The above discussion is made on the heat capacity of the outdoor heat exchanger 3 while the thickness of the heat transfer pipe 25B is treated as a parameter however, the present invention is not limited to this configuration. For example, as the thickness of the heat transfer pipe 25B increases, the weight of the heat transfer pipe 25B increases accordingly. As the weight of the heat transfer pipe 25B increases, the total heat capacity of the outdoor heat exchanger 3 increases accordingly. Thus, when the number of the heat transfer pipes 25B is fixed, the total weight of the heat transfer pipe 25B is set so that the ratio of the heat capacity of the plurality of fins 25A to the total of heat capacities of the heat transfer pipe 25B and the plurality of fins 25A is not more than 50%.
When the ratio of the heat capacity of the plurality of fins 25A to the total of heat capacities of the heat transfer pipe 25B and the plurality of fins 25A is more than 50%, the thickness of the heat transfer pipe 25B is not much increased, and the total heat capacity of the outdoor heat exchanger 3 is small. Thus, when the reverse-defrosting operation is performed by using the indoor unit 101 as a heat radiating source, the amount of heat supplied to the outdoor heat exchanger 3 from the indoor heat exchanger 5 of the indoor unit 101 is reduced. Consequently, the temperature of the indoor heat exchanger 5 of the indoor unit 101 is high.
When the heat capacity of the plurality of fins 25A is not more than 50%, the temperature of the indoor heat exchanger 5 of the indoor unit 101 abruptly decreases. In other words, an inflection point exists at 50% or a value around 50%.

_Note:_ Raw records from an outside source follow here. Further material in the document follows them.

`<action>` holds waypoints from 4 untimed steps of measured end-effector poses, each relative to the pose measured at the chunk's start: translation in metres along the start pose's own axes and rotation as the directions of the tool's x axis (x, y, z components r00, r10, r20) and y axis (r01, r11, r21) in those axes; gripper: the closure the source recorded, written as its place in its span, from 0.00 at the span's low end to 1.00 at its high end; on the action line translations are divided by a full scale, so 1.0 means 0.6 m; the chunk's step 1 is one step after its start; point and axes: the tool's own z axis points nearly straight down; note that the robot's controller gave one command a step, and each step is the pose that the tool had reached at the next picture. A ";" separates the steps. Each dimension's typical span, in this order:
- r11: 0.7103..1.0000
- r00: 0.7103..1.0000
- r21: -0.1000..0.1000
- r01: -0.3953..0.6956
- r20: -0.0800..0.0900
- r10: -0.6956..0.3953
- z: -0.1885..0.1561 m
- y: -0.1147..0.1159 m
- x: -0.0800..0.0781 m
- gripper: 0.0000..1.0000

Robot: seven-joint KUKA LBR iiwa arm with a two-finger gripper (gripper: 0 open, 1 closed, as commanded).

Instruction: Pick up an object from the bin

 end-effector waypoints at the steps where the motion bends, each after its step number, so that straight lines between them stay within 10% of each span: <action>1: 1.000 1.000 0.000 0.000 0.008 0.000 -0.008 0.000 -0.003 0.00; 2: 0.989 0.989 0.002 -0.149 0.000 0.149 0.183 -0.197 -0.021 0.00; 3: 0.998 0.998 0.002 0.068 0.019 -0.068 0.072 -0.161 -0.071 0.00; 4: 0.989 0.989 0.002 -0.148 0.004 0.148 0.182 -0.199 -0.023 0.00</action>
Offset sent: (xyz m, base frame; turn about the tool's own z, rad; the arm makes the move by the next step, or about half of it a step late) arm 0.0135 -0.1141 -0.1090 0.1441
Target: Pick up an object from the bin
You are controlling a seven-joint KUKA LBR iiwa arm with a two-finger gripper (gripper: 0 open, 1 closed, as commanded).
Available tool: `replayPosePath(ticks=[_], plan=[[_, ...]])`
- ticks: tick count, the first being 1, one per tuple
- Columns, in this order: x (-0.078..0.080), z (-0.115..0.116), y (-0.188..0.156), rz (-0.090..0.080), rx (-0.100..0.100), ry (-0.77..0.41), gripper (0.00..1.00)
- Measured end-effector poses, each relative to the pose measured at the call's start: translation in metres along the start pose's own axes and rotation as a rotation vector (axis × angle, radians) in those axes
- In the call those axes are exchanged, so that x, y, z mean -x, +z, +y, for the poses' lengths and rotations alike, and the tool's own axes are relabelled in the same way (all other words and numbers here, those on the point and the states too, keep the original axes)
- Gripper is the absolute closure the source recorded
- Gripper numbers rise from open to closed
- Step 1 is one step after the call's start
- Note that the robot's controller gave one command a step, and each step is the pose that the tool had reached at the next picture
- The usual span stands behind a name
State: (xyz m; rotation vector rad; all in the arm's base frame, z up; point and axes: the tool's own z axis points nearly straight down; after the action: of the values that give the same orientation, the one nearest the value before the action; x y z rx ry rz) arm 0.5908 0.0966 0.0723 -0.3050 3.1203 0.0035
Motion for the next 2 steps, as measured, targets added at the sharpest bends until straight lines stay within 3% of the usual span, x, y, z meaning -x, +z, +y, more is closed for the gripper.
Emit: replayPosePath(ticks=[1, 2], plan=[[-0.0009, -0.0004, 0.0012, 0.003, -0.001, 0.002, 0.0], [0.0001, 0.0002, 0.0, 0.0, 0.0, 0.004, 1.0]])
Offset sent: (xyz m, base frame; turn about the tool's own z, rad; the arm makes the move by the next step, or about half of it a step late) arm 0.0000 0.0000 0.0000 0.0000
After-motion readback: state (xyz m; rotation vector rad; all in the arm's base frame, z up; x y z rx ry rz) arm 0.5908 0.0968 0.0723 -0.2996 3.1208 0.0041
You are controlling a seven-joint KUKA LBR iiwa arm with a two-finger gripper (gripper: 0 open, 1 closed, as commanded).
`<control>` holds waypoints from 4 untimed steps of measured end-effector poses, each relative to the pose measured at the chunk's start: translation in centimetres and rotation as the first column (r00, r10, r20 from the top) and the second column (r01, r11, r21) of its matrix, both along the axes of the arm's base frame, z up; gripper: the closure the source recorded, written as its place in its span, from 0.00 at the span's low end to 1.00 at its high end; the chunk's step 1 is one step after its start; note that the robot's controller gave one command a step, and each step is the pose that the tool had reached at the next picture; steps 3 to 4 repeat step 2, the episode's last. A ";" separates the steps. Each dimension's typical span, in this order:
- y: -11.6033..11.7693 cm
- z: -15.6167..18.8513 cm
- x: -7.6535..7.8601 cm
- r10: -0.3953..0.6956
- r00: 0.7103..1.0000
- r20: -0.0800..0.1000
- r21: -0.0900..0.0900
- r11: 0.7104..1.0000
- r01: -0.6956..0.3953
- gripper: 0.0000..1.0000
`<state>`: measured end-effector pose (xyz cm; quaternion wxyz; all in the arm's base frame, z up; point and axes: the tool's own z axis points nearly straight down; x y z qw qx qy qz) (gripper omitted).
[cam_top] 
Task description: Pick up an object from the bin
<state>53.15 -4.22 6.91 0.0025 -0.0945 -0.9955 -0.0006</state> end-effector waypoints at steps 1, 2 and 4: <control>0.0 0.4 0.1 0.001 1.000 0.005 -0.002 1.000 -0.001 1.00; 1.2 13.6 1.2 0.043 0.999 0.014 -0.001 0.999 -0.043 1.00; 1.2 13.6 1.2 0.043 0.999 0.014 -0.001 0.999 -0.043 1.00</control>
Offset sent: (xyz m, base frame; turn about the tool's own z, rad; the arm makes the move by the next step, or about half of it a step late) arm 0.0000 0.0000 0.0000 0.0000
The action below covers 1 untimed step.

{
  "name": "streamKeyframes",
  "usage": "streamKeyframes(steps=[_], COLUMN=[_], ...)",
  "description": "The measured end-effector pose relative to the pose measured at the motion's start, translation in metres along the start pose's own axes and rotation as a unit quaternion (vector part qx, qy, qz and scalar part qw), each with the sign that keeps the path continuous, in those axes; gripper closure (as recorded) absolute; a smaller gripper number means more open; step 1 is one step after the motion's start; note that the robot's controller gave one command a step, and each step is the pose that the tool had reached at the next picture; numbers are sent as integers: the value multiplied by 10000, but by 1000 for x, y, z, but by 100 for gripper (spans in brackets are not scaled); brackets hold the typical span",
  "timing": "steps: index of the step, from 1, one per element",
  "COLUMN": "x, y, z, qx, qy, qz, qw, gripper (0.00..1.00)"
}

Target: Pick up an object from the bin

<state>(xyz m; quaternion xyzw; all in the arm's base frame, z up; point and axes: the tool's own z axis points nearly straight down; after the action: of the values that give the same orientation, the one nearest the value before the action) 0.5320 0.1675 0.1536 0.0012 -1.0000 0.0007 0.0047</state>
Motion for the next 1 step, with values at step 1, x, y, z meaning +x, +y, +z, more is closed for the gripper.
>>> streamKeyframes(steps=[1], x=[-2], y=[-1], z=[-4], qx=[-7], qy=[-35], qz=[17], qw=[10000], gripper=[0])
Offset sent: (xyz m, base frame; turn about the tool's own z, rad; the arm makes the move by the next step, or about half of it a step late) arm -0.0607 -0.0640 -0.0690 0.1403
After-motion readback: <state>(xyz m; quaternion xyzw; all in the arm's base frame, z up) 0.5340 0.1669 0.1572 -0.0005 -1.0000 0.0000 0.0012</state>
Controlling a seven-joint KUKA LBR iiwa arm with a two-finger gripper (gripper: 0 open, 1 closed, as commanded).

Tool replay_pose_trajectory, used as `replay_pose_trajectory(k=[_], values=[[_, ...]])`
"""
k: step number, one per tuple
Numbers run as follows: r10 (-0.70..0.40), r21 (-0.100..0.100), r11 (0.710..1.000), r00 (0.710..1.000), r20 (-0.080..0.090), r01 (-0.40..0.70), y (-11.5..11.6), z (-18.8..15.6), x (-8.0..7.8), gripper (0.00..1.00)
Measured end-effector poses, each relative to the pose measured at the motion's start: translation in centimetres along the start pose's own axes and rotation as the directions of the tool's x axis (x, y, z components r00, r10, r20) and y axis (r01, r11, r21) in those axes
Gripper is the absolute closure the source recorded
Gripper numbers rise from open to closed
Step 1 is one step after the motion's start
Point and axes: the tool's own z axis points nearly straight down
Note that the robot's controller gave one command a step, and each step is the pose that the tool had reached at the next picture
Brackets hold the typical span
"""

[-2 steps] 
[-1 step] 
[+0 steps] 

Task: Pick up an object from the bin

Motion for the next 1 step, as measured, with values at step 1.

When the ratio of the heat capacity of the plurality of fins 25A to the total of heat capacities of the heat transfer pipe 25B and the plurality of fins 25A is not more than 50%, the thickness of the heat transfer pipe 25B is increased for a fixed number of the heat transfer pipes 25B, for example. In this case, the total heat capacity of the outdoor heat exchanger 3 increases by an amount corresponding to the increase of the thickness. Thus, when the reverse-defrosting operation is performed by using the indoor unit 101 as a heat radiating source, an amount of heat at the indoor unit 101 supplied to the outdoor heat exchanger 3 is increased. As a result, the temperature at the indoor unit 101 decreases. Thus, when a heating operation is started after the reverse-defrosting operation is completed, extra time is required for a rise of the heating operation.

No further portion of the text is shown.